Sandesh
- Type: Daily newspaper
- Format: Broadsheet
- Owner: The Sandesh Ltd.
- Editor: Ajay M. Naik
- Founded: 1923
- Language: Gujarati
- Headquarters: Sandesh Bhavan, Lad Society Rd, B/h. Vastrapur Gam, Ahmedabad, Gujarat 380015
- City: Ahmedabad
- Country: India
- Readership: 8,256,000
- OCLC number: 64278023
- Website: www.sandesh.com
- Free online archives: sandeshepaper.in

= Sandesh (Indian newspaper) =

Indian Gujarati daily newspaper

Sandesh is a Gujarati daily newspaper that started publications in Ahmedabad, Gujarat in 1923. It has the second largest readership in Gujarat as of 2019 according to the Indian Readership Survey. The paper focuses coverage on local and regional stories consequential to the various city editions in print, published from Surat, Vadodara, Rajkot, Bhavnagar, and Bhuj. The newspaper was purchased from the founder in 1958 by Chimanbhai S. Patel and has since been a core business division of 'The Sandesh Limited'.

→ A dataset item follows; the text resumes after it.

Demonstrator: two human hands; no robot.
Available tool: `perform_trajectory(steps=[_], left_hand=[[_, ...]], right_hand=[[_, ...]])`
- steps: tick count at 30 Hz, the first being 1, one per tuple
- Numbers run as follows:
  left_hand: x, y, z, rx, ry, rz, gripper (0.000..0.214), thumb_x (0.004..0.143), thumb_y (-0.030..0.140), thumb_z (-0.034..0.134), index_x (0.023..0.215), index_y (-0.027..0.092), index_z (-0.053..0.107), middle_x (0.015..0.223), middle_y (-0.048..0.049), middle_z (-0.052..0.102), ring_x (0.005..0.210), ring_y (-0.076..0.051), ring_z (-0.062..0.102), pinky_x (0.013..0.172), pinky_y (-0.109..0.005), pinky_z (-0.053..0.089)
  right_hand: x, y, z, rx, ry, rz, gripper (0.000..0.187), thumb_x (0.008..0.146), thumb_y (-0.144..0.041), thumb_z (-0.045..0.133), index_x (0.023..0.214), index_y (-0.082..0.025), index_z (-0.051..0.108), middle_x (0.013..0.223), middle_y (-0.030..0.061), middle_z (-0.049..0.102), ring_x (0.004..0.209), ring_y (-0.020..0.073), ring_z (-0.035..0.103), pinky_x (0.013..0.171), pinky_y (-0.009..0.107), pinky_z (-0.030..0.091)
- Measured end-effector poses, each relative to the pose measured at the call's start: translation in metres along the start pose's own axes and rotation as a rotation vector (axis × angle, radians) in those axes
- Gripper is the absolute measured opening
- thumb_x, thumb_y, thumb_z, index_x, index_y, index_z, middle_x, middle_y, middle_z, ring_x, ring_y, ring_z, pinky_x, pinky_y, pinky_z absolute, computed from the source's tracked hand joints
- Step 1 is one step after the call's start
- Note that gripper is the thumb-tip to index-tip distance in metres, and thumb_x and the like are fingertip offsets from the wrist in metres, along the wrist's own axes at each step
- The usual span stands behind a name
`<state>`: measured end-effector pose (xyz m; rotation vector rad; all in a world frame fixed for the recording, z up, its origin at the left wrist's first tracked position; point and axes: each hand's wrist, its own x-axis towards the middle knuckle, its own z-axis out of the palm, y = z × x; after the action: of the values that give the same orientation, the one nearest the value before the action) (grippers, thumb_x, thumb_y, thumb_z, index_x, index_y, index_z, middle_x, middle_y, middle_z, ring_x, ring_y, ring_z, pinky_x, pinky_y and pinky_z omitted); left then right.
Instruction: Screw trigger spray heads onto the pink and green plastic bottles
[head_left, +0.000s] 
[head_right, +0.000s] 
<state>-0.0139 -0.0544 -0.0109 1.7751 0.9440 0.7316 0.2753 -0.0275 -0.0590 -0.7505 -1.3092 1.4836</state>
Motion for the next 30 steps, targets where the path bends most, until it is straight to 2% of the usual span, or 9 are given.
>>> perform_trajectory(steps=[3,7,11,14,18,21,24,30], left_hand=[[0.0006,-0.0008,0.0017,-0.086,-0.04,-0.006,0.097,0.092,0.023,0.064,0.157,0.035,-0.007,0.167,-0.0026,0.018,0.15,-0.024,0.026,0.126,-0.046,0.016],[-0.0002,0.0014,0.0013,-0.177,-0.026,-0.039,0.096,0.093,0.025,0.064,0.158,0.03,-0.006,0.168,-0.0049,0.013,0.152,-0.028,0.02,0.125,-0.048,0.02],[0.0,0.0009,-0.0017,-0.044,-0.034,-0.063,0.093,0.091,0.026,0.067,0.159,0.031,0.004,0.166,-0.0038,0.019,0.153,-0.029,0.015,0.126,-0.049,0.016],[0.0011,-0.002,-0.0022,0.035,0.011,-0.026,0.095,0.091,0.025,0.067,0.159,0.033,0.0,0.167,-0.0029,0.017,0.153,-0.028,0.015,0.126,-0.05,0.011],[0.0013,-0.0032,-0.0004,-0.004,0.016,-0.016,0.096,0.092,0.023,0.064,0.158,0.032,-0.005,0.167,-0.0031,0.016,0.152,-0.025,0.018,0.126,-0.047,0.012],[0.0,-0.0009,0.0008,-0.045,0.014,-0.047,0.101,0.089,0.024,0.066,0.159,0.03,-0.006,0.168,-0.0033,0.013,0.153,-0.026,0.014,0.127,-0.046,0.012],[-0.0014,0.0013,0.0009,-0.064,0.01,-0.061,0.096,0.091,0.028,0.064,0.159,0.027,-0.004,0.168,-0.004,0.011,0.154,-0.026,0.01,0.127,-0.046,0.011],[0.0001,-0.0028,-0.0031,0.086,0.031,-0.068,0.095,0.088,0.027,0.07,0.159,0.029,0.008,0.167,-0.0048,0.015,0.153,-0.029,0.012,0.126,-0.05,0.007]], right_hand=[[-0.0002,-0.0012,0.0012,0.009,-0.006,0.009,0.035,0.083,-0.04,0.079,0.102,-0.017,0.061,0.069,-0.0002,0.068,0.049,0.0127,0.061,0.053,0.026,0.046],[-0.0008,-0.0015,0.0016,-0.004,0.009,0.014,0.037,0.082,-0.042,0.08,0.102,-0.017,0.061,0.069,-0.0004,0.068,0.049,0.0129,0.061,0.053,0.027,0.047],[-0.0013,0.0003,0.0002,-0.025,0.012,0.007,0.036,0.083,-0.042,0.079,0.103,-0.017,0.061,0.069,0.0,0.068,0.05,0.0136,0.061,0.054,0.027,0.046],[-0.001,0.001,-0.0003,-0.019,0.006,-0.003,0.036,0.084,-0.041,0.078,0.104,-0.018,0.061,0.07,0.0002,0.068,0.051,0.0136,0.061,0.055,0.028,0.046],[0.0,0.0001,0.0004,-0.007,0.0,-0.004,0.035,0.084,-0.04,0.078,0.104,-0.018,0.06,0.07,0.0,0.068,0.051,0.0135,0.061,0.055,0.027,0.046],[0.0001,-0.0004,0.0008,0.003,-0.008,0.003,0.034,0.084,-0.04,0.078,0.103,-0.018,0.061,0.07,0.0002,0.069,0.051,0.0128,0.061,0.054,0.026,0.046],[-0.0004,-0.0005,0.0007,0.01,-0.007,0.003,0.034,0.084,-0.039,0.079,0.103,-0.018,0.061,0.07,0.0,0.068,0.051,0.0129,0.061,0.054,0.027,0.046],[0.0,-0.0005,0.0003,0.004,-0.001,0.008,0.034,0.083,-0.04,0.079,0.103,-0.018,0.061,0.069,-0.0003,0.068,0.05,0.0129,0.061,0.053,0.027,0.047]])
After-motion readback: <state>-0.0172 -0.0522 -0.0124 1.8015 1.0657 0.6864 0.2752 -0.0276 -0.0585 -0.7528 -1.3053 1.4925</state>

Sandesh publishes several supplements and also prints Gujarati weekly editions and Sandesh International from Chicago, Illinois, United States.

==TV channel==
The paper's parent company also launched a Gujarati news channel, Sandesh News, on 24 October 2013 as adaptation to the changing news media landscape.